Tuesday, December 18, 2012

There You Have It...


• It appears that Michigan Gov. Rick Snyder's approval rating is in the toilet.

HuffingtonPost:

Michigan Gov. Rick Snyder's (R) popularity has dropped precipitously since he signed right-to-work legislation, according to a poll released Tuesday by the Democratic firm Public Policy Polling.

Snyder's approval rating has sunk to 38 percent, down a net 28 points since November, PPP found....

Wow! I guess Snyder's honeymoon is over with his state's voters. Of course, it doesn't help that he broke his promises to the workers.

>>>> Well, well, well. It appears that the right wing, holier than thou, religious, family-first group has a problem.

HuffingtonPost:

The former director of women’s and reproductive health at the Family Research Council, a prominent Christian conservative advocacy group, is suing the organization, claiming it retaliated against her and fired her after she filed a sexual harassment complaint against her boss. 

According to court documents first obtained and reported by journalist Evan Gahr, former FRC employee Moira Gaul, 42, filed a complaint in 2009 with the District of Columbia Human Rights Commission in which she accused her supervisor of gender discrimination. She claimed that her boss, the director of the Center for Human Life and Bioethics at the time, referred to the use of birth control pills as "whoring around," addressed emails to her with the words "hi cutie," pressured her to attend parties, and referred to her as a "young, attractive woman."

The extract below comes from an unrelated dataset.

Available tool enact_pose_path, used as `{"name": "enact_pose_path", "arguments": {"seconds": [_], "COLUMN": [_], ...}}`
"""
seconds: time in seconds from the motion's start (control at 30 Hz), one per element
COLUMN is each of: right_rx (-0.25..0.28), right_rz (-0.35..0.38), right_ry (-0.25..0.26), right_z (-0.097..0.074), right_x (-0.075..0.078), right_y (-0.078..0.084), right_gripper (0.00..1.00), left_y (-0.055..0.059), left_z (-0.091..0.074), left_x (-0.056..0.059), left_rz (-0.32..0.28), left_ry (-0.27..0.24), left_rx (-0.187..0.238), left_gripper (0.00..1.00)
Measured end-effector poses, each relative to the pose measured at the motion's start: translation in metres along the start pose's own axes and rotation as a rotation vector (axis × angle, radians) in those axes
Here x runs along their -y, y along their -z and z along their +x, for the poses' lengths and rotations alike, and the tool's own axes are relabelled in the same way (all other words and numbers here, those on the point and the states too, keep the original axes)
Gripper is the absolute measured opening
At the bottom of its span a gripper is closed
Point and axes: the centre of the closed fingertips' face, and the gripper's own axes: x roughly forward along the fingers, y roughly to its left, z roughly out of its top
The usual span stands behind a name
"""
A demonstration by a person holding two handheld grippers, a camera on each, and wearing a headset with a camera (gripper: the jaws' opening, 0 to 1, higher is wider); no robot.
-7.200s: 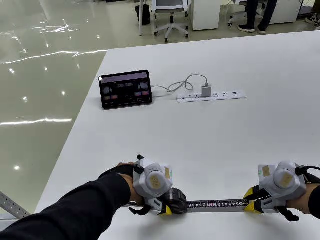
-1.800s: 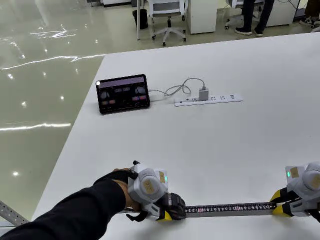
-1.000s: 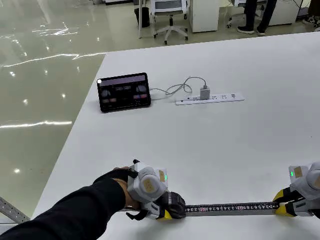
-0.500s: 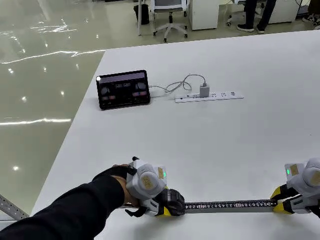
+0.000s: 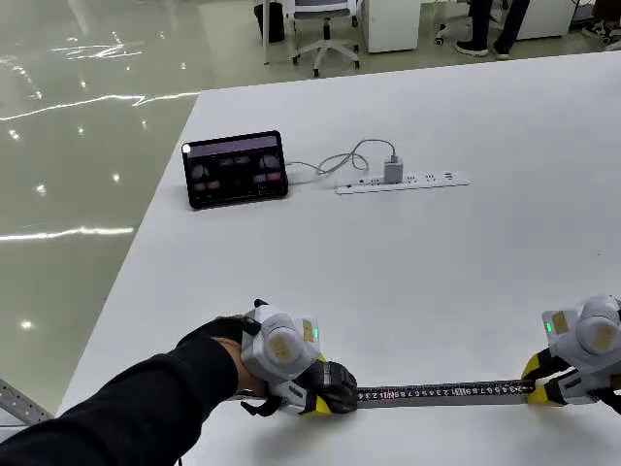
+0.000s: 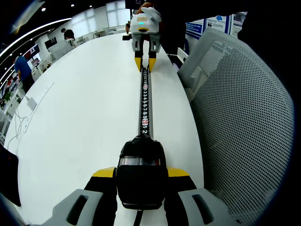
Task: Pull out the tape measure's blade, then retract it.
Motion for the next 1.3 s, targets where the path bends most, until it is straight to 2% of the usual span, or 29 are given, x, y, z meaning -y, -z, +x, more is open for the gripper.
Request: {"name": "enact_pose_path", "arguments": {"seconds": [0.07,0.17,0.27,0.37,0.47,0.57,0.7,0.87,0.9,0.93,1.0,1.03,1.07,1.13,1.17,1.23,1.3], "right_rx": [-0.019,-0.044,-0.052,-0.058,-0.053,-0.025,-0.019,0.008,0.015,0.022,0.024,0.039,0.054,0.08,0.092,0.1,0.126], "right_rz": [-0.055,-0.041,-0.044,-0.042,-0.008,0.031,0.036,0.067,0.074,0.083,0.094,0.096,0.101,0.121,0.132,0.145,0.193], "right_ry": [0.016,-0.007,-0.019,-0.025,-0.028,-0.028,-0.023,-0.007,-0.003,0.002,0.014,0.041,0.063,0.095,0.107,0.114,0.124], "right_z": [0.0,0.001,0.002,0.001,-0.001,-0.004,-0.008,-0.011,-0.011,-0.013,-0.015,-0.018,-0.02,-0.025,-0.027,-0.03,-0.032], "right_x": [0.004,0.003,0.001,-0.002,-0.003,-0.005,-0.006,-0.005,-0.005,-0.007,-0.006,-0.002,0.001,0.005,0.005,0.003,-0.002], "right_y": [0.0,0.004,0.006,0.008,0.01,0.008,0.01,0.01,0.01,0.009,0.01,0.01,0.008,0.006,0.005,0.006,0.006], "right_gripper": [0.15,0.27,0.34,0.4,0.49,0.54,0.57,0.61,0.63,0.64,0.65,0.65,0.66,0.68,0.69,0.73,0.78], "left_y": [0.0,0.002,0.006,0.007,0.009,0.016,0.02,0.023,0.024,0.024,0.029,0.031,0.032,0.035,0.041,0.046,0.055], "left_z": [0.0,0.0,-0.001,-0.004,-0.007,-0.011,-0.019,-0.028,-0.03,-0.034,-0.036,-0.039,-0.041,-0.048,-0.051,-0.055,-0.061], "left_x": [0.0,0.0,-0.004,-0.004,-0.005,-0.006,-0.012,-0.013,-0.015,-0.025,-0.024,-0.025,-0.027,-0.032,-0.033,-0.036,-0.038], "left_rz": [0.01,0.002,-0.006,-0.005,-0.011,-0.041,-0.088,-0.132,-0.135,-0.127,-0.153,-0.185,-0.194,-0.26,-0.316,-0.338,-0.39], "left_ry": [-0.001,0.001,-0.02,-0.021,-0.033,-0.044,-0.073,-0.087,-0.101,-0.162,-0.159,-0.164,-0.175,-0.213,-0.227,-0.253,-0.291], "left_rx": [-0.012,-0.022,-0.046,-0.044,-0.04,-0.057,-0.036,-0.01,-0.004,0.015,0.018,0.028,0.04,0.072,0.074,0.096,0.114], "left_gripper": [0.35,0.35,0.39,0.4,0.41,0.51,0.65,0.72,0.76,0.81,0.92,0.93,0.94,1.0,1.0,1.0,1.0]}}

....Gahr identified Gaul's former supervisor as prominent anti-abortion lawyer William Saunders, who now works at the anti-abortion group Americans United for Life. Saunders and his attorney, William J. Hickey, did not respond to requests for comment on the case....

Very interesting.

*** Sometimes, when Republicans do or say things, the words come back to haunt them. When Mitt Romney said that he didn't care about 47% of the American people when he spoke at a private fundraiser, voters kept that in mind throughout the election. In Texas, the lack of thoughtful deliberations about the consequences of their actions has resulted in major problems.

NYTimes:

When state lawmakers passed a two-year budget in 2011 that moved $73 million from family planning services to other programs, the goal was largely political: halt the flow of taxpayer dollars to Planned Parenthood clinics....

....The latest Health and Human Services Commission projections being circulated among Texas lawmakers indicate that during the 2014-15 biennium, poor women will deliver an estimated 23,760 more babies than they would have, as a result of their reduced access to state-subsidized birth control. The additional cost to taxpayers is expected to be as much as $273 million — $103 million to $108 million to the state’s general revenue budget alone — and the bulk of it is the cost of caring for those infants under Medicaid.....

....The health agency’s numbers, while alarming to some state lawmakers, are not unexpected. Last legislative session, while lawmakers debated the cuts, the nonpartisan Legislative Budget Board estimated that they would lead 284,000 women to lose family planning services, resulting in 20,000 additional unplanned births at a cost to taxpayers of $231 million. The cuts passed anyway, a price that socially conservative legislators were willing to pay in their referendum on Planned Parenthood....

What did these Republican lawmakers think would happen when they ended this area of women's health care? How many poor women have had to go without cancer screenings because of the decisions of Texas lawmakers?  Have any women died because of their lack of medical treatment?